Muito. É quase impossível imaginar um sem o outro. Aliás, agora esta nova vaga, que também me impulsionou para a escrita do livro, de miúdos educados pela internet que se tornam machos tóxicos em frente ao ecrã… Claro que haverá várias razões, mas acho que a razão principal é que eles têm um ódio que é legítimo… mas ainda não perceberam quem é que está a explorá-los e quem é que está a torná-los frágeis.
Estão a direcionar mal o ódio?
Eles são incluídos em mercados de trabalho selvagens, numa economia totalmente extrativa e destruidora, nas mãos de meia dúzia de tipos que lhes vendem estas ferramentas nas quais eles se radicalizam, que eles acham que são libertadoras e não são. São grilhetas mentais. E, portanto, quando se sentem ameaçados legitimamente, quando pensam como vai ser a sua vida futura… Pensam: “Quem é que é culpado?” E dizem: “São estas gajas que estão aqui ao meu lado.” E não o Bezos, ou o Musk, ou o Tim Cook. Meus, é o capital! Estão a atirar-vos para o caixote do lixo.
É o machismo como ferramenta de opressão dos próprios homens?
Sim. É uma coisa mais perversa, se calhar mais difícil de combater. Porque não é tão óbvio, a injustiça não é tão óbvia.
Sente uma responsabilidade especial por ser pai de um rapaz?
Sinto, sinto. Ainda não está nessa idade. É mais novo. Ainda é uma criança. Mas é uma coisa que me preocupa bastante. E em casa tento estar muito atento ao discurso. Tentar perceber o que é que se diz na escola. Como é que é a envolvência. A relação entre os rapazes e as raparigas. Para tentar perceber sinais de alerta.
E já deteta pequenos sinais?
Acho que não. Acho que a inocência ainda prevalece. Se calhar, também tem que ver com os circuitos em que nós nos movemos. Tomamos sempre um bocado a parte pelo todo. Às vezes, é difícil de destrinçar isso. Mas é uma coisa que ativamente me preocupa. Também por isso fiz este livro, usando o passado para falar do presente. Essa reescrita está sempre a acontecer. E por isso gostava que o público fosse alargado.

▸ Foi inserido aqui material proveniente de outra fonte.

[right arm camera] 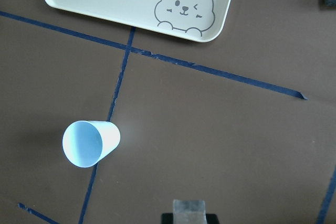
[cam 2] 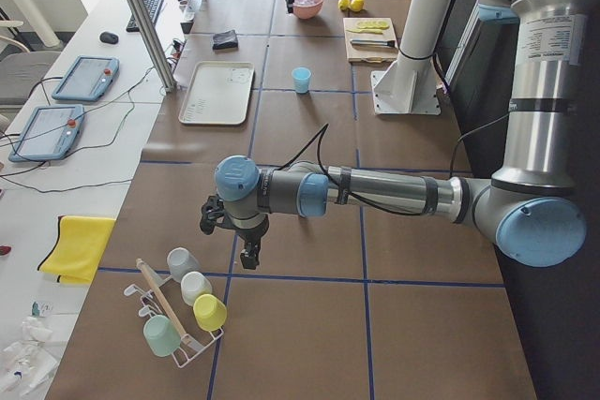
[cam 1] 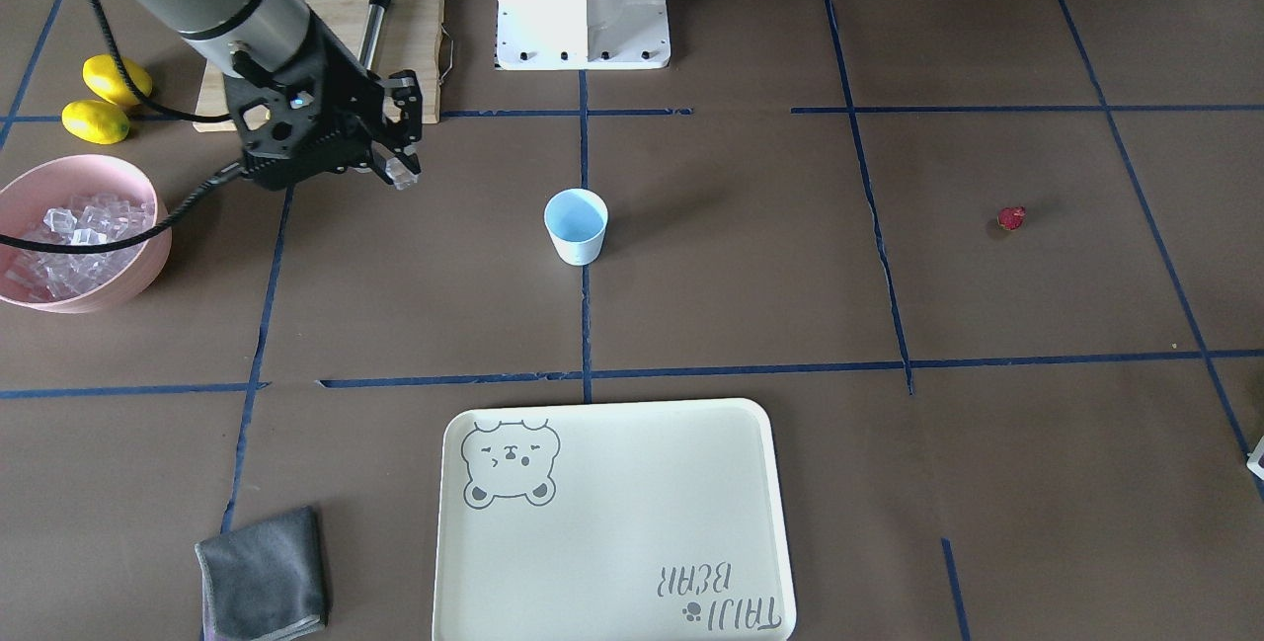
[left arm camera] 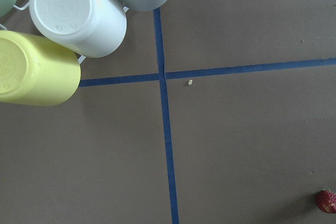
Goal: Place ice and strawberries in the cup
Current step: 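Lift the ice cube and carry it over the light-blue cup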
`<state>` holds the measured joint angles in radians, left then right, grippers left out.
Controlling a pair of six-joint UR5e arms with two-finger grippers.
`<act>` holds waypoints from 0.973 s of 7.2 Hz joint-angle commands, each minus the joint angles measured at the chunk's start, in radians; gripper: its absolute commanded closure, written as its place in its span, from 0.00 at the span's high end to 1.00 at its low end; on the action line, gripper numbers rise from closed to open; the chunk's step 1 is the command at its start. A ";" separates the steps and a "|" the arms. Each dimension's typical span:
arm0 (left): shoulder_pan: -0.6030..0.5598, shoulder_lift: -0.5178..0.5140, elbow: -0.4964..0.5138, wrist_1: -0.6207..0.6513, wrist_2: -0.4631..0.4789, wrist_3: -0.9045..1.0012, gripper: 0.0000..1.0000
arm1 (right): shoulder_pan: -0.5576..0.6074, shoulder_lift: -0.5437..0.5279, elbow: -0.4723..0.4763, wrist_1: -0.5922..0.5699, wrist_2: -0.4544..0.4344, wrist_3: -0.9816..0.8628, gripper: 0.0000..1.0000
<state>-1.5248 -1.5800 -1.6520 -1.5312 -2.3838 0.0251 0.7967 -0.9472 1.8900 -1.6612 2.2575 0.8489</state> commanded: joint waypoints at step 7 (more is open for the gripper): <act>0.000 -0.003 0.001 0.000 0.000 -0.001 1.00 | -0.257 0.130 -0.246 0.141 -0.240 0.263 0.00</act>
<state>-1.5248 -1.5825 -1.6506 -1.5309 -2.3838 0.0239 0.5439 -0.7976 1.6453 -1.5189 2.0192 1.1129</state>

E também gostava de chegar a algumas mulheres que, às vezes, parecem ter um discurso mais machista do que alguns homens. Isso para mim é mesmo muito desconcertante.
Este é um livro feminista?
Acho que é um livro feminista.
O feminismo é uma palavra maldita?
Acho que não. Tem questões tão básicas de justiça a suportá-lo que acho que não é nada maldito. Pelo contrário. Que esteja maldiçoada em determinados circuitos… acho que está. Mas é importante haver homens que se dizem feministas. Acho que o livro é feminista, mas depende sempre da leitura que os leitores façam dele.
Tem essa intenção de dar luz às histórias mais ou menos esquecidas, manipuladas ou apagadas de mulheres e mostrá-las, por um lado, como agentes do seu próprio destino e, por outro lado, como alvo de uma manipulação histórica?
Como instrumentos, quase como objetos ao dispor. Se fosse uma síntese era um bocadinho essa. Olhem para estas figuras e perguntem-se.